Pensacola Pier, right on the beach.


----------



## Auburn (Jun 24, 2012)

You can head down to Fort Pickens and catch some bull reds and maybe some sharks. There's a 12$ toll but there's some good fishing down there.


----------



## cobia (Jun 28, 2012)

On the pier do you get a pass that u can leave and come back or do you have to pay each time even if its the same day?

What is Fort Pickens? How do you fish there?


----------



## Auburn (Jun 24, 2012)

On the pier you do get a pass. The adult fishing pass is 7.50 and the youth is 4.50, im not sure if you can leave and come back though. They have a little bait and tackle store on the pier that rents rods and reels, they also have coolers. There is also a little restaurant right in front of the pier so you dont have to worry about food. You also dont need a fishing liscense to fish off that pier.

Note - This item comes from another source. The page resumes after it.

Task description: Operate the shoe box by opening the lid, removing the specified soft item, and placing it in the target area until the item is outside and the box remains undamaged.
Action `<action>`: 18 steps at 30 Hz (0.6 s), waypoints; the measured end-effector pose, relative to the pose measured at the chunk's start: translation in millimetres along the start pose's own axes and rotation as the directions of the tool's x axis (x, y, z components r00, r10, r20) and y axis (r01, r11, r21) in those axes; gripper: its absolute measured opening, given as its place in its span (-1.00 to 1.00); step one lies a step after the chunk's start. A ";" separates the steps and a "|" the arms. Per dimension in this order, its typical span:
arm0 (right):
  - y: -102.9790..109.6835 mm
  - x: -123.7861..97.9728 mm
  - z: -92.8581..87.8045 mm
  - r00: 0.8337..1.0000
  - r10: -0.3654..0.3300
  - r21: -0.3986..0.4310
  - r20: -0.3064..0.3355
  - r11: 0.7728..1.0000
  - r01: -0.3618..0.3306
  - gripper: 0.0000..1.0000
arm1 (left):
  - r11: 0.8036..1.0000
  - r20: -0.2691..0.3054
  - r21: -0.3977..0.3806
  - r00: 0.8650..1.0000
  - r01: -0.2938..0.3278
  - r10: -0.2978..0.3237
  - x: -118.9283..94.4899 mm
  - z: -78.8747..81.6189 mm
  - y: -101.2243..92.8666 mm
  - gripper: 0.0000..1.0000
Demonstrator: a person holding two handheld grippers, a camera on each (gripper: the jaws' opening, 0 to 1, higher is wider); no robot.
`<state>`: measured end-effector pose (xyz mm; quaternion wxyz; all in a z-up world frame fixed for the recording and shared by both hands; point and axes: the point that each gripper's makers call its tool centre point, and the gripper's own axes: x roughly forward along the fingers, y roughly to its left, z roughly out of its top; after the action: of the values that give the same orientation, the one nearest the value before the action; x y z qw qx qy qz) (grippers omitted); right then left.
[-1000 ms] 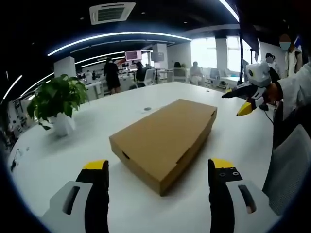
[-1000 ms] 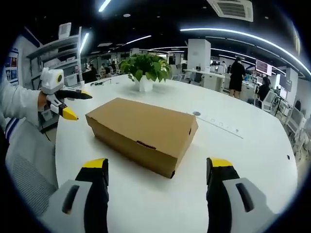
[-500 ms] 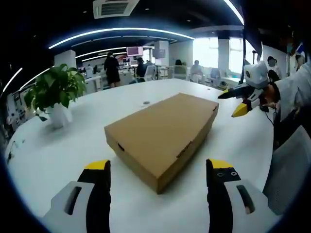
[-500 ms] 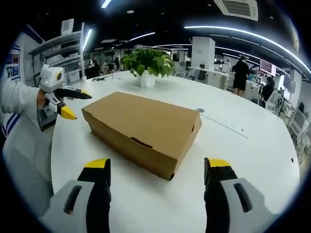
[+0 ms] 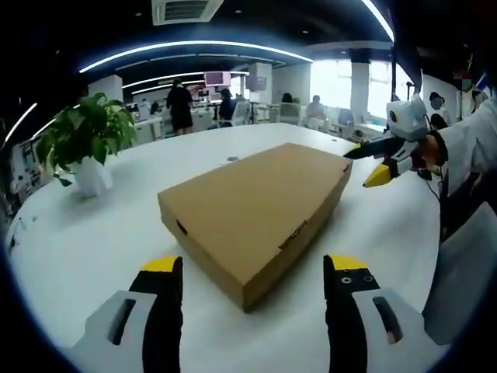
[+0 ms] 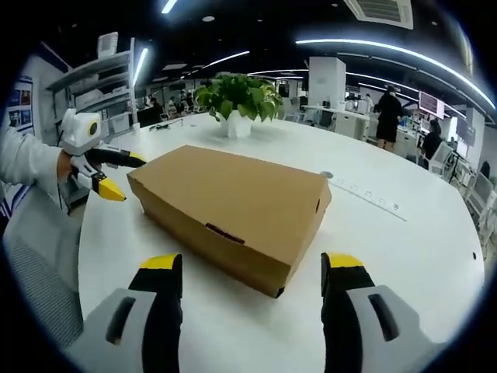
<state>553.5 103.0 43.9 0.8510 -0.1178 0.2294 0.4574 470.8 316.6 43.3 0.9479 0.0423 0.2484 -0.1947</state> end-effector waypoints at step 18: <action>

Fort Pickens is an old military fort that is on the beach. There is a fishing pier there if you want to try that but I would recommend that you just surf fish straight of the beach with pinfish, croakers and other live bait.


----------



## cobia (Jun 28, 2012)

Thanks for your help. we are leaving tonight on a 10-12 hr trip. cant wait.


----------



## Auburn (Jun 24, 2012)

No problem man. Have fun! Fish Hard!


----------



## Auburn (Jun 24, 2012)

Oh and there is a website for the Beach Fishing Pier:
http://www.fishpensacolabeachpier.com/


----------



## cobia (Jun 28, 2012)

Finally made it saw the pc pier and drove to ft pickens gate. Saw a couple kings Spanish bonita lady fish being caught. No catfish heard of a couple reds and some ramoras place is busy. Going to fort pickens in the mourning


----------



## cobia (Jun 28, 2012)

Went to ft pickens today caught pin fish for bait throw gotchas caught some hard tails they were fun caught a ramora and had a lib fish bit in half had fun but no biggins yet


----------